EDMONDO DOBRZANSKI. L’opera, il racconto

Locarno, Pinacoteca comunale Casa Rusca (Piazza S. Antonio)
8 aprile - 12 agosto 2007

Tel. 091 756 31 85 Fax 091 751 98 71
servizi.culturali@locarno.ch

orari: Martedì - domenica 10.00 - 17.00
chiuso il lunedì


Vista l’attenzione riservata dal pubblico alle mostre dedicate ad Edmondo Dobrzanski nel decennale della scomparsa, la Pinacoteca Casa Rusca di Locarno sede della antologica dell’artista (le altre mostre erano ospitate dal Centro culturale e museo Elisarion di Minusio e dalla Fondazione Ignaz Epper di Ascona) ha deciso di prorogare l’apertura dell’ampia rassegna fino al 12 agosto, offrendo così l’occasione di una visita anche ai numerosi frequentatori del Festival del Cinema.
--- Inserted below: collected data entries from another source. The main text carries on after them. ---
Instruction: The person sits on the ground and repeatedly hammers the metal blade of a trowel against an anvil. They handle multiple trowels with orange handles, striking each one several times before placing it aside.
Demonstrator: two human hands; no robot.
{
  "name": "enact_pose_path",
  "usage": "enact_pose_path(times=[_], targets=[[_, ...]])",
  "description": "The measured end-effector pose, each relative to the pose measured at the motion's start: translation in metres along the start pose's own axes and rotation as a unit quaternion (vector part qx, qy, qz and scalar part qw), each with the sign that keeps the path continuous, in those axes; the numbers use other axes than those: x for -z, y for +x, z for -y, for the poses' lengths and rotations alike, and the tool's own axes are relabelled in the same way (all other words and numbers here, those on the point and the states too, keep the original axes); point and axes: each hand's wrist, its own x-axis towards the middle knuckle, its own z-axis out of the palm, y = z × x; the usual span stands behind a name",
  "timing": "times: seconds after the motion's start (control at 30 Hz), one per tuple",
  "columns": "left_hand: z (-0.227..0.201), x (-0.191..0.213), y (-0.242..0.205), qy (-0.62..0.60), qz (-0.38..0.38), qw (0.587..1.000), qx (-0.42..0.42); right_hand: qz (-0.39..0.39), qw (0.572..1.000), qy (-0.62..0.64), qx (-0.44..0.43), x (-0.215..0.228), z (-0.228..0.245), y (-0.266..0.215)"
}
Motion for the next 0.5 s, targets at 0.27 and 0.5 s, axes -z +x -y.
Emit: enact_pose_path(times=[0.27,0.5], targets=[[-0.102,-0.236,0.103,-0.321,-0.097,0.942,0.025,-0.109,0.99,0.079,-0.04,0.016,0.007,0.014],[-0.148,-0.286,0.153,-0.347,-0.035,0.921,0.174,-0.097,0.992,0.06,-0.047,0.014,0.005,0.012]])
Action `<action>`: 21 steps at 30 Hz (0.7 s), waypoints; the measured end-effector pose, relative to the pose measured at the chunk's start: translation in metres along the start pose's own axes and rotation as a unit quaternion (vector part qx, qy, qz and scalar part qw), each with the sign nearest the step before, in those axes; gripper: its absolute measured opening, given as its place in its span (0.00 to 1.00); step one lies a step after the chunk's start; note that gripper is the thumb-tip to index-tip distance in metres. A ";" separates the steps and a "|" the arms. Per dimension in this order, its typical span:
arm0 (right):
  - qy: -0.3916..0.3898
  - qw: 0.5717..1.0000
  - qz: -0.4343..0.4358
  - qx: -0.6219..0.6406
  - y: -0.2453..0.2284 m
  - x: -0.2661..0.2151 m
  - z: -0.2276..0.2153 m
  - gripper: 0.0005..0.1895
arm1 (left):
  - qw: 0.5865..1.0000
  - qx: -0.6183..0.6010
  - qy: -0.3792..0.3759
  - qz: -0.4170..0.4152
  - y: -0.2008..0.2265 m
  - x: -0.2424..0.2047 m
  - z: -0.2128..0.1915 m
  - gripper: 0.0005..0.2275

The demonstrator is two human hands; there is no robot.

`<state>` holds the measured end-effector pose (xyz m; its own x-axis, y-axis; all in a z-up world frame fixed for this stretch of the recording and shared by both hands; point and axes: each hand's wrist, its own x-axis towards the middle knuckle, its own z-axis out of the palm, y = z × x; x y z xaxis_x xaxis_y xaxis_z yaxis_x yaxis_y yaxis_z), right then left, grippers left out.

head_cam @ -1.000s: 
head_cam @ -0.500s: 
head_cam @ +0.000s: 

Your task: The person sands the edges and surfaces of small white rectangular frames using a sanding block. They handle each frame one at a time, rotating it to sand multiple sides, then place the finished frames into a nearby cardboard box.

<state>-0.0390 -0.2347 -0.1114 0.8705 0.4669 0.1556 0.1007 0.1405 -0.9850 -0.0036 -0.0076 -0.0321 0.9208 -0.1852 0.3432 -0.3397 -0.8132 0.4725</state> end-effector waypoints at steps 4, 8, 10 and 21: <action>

La mostra in Casa Rusca, che ha per titolo Edmondo Dobrzanski. L’opera, il racconto, raccoglie circa 200 opere che percorrono l’iter creativo del maestro ticinese dai suoi esordi negli anni Trenta e Quaranta fino agli ultimi grandi quadri sulla condizione umana, toccando, nelle varie sezioni – opere dell’Expo ’64; le matite grasse sul circo, l’eros, il night; gli inediti degli anni Quaranta sugli orrori della guerra e i cicli delle opere sulla guerra; il ciclo sul Viet-Nam; ritratti e figure degli anni Cinquanta e Sessanta; Apocalisse prossima ventura e The Day After ; le nature morte; i paesaggi e il rapporto con la natura – tutti i temi della sua ricerca.
Dobrzanski considerava un sigillo e una identità del secolo in cui ha vissuto e operato - il “secolo breve” - le due grandi guerre mondiali (1914-1918; 1940-1945) che soprattutto l’Europa ha voluto e combattuto: l’ossessione della guerra, la convinzione che la natura umana è violenta e irredimibile, ne caratterizzano infatti tutta l’opera.

In Casa Rusca, il visitatore percorre con Dobrzanski tutto il XX secolo, dalle prime leggi razziali e i primi profughi degli anni Trenta sino alla bomba atomica su Hiroshima e Nagasaki, sino alle ultime guerre nei Balcani, e cammina tra gli straordinari ritratti di uomini e di donne che Dobrzanski dipinge soprattutto negli anni Cinquanta e Sessanta, quasi a costruire una umanità che si erga a difesa della possibilità di vita ed esistenza della specie.

Straordinarie poi le “pagine di natura” come le chiama l’artista. I paesaggi sul Reno, il fiume di elezione dei lunghi anni passati con la famiglia a Stein am Rhein Diessenhofen; i paesaggi del Ticino e quelli di mare dipinti sia sull’Atlantico alla ricerca dei resti della guerra a metà degli anni Cinquanta, sia a Trieste negli anni Trenta e sempre sull’Adriatico per i lunghi soggiorni.

Di particolare fascino le sale dell’Apocalisse prossima ventura con la grande tela The Day After e la sala che chiude la mostra con la grande tela del Cimitero sul Carso. Là dove sono sepolti, dice Dobrzanski, “i morti di tutte le guerre”.

Disponibile l’importante volume-catalogo (528 pagine, Fr. Sv. 75.-, Euro 50.00) curato, come le mostre, da Piero Del Giudice con il coordinamento di Riccardo Carazzetti.